Por que a Bolsa não reflete a realidade, e sim a expectativa

11/12/2020

A bolsa de valores reflete e tenta antecipar os movimentos do futuro, e esse futuro parece ser muito melhor do que a realidade atual.

Gosto de pensar que minha mãe, assim como a maioria das mães, sempre pensou no futuro e sempre quis proporcionar o melhor que ela podia para mim e minha irmã.

Sempre escutei, a minha vida inteira, que educação é um investimento, e não um gasto, além de ser um tesouro que ninguém pode tirar de você. Hoje consigo enxergar o quão certa ela estava (pode ser chato, mas elas quase sempre têm razão!), principalmente quando me matriculou nas aulas de inglês.

Verdade seja dita, eu odiava ir para as aulas. Em meus plenos 11 anos, eu queria mais era jogar bola no play do prédio, jogar meu Mega Drive, dormir depois do almoço ou simplesmente assistir ao filme que ia passar na Sessão da Tarde.

Toda segunda e quarta era aquele terror… Eu chorava, esperneava, não queira ir de jeito nenhum. Na minha cabeça, ir para as aulas era muito chato e uma perda de tempo. E logo vinham os sermões da minha mãe, nos quais ela demonstrava sua preocupação acerca do meu futuro, pois ela sempre deixou claro: tinha expectativas altas em relação a mim.

Mas, conforme o tempo foi passando, comecei a perceber o quão importante e legal era saber inglês. Eu conseguia entender exatamente o que a música de amor não correspondido dos Backstreet Boys falava, conseguia assistir a filmes e séries de forma tranquila, e a cereja do bolo: quando viajei para fora do país sozinha pela primeira vez consegui me virar tranquilamente!

Acho que atendi às expectativas, e ela deve estar orgulhosa – ou, pelo menos, aliviada.

E o que tudo isso tem a ver com a Bolsa de Valores?

A Bolsa tem a tendência de ser foward-looking, assim como minha mãe foi lá atrás. Ou seja, trabalha com as expectativas do futuro, e não com o que está acontecendo agora.

Muito provavelmente você percebeu que no ano de 2020 não foi diferente. Lá em março, quando foi declarada a pandemia da Covid-19, o cenário futuro parecia muito incerto e sombrio, não tínhamos noção do que poderia acontecer. Não à toa, as Bolsas ao redor do mundo despencaram.

Mas, ao longo dos meses, por mais que estivéssemos vivendo uma realidade dura de hospitais lotados, lockdown, distanciamento social, desemprego e um dos piores anos em termos econômicos, a Bolsa estava subindo e se recuperando do tombo de março.

Como assim?

A Bolsa de Valores não reflete a economia no curto prazo.

No mercado acionário, nós trabalhamos com expectativas futuras das empresas. E, quando você se torna acionista de uma companhia, você está comprando a expectativa de lucro futuro dela, e não apenas máquinas, estoque e a sede em que ela está instalada. O valor de uma ação reflete o valor presente do seu fluxo de caixa futuro.

E, no momento mais agudo da notícia da pandemia em março, essa expectativa futura ficou nublada, os investidores não sabiam ao certo o que ia acontecer nem como as empresas iam se comportar. A incerteza era muito grande.

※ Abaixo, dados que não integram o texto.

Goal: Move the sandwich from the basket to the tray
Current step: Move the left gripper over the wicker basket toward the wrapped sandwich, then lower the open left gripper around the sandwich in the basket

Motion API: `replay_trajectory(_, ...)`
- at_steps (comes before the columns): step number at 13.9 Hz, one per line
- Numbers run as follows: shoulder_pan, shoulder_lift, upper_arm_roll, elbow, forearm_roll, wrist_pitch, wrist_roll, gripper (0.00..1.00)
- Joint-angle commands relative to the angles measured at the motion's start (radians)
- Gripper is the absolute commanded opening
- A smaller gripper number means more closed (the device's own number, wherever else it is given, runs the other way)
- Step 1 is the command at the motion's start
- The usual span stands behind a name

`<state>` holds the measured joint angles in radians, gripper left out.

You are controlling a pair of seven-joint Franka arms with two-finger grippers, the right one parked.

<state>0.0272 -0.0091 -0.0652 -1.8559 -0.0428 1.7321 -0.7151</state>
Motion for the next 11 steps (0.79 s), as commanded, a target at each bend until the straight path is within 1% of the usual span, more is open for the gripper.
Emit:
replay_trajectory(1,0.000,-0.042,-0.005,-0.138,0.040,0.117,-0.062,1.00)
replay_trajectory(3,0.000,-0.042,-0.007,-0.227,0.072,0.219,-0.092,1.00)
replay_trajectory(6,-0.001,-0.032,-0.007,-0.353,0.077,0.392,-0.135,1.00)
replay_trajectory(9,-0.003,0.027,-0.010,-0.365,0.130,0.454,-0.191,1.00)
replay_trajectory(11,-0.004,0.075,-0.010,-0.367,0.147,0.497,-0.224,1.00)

Entretanto, as atuações dos bancos centrais ao redor do mundo na forma de injeção de liquidez, diminuição das taxas básicas de juros, os pacotes de ajuda fiscal e a perspectiva de controle da doença com as vacinas conseguiram trazer alívio e a expectativa de uma recuperação econômica rápida num futuro não muito distante.

A Bolsa de Valores reflete e tenta antecipar os movimentos do futuro, com os investidores pensando sempre nas probabilidades do que pode acontecer. E esse futuro parece ser muito melhor do que a realidade atual.

Então, entenda que, quando falamos de Bolsa de Valores, estamos falando de expectativa do futuro, e não do agora.

Por mais descasadas que a realidade e o futuro possam parecer, lembre-se de que, assim como a minha mãe sempre trabalhava com altas expectativas acerca do meu futuro (que pressão!), a Bolsa hoje está refletindo a expectativa de uma realidade econômica no futuro – no caso atual, de recuperação.

Mas vamos lembrar que de nada adiantaria minha mãe criar expectativas e insistir em mim se eu não estudasse e não me dedicasse. Então, se quiser aproveitar o que a Bolsa projeta para o futuro, o momento é agora.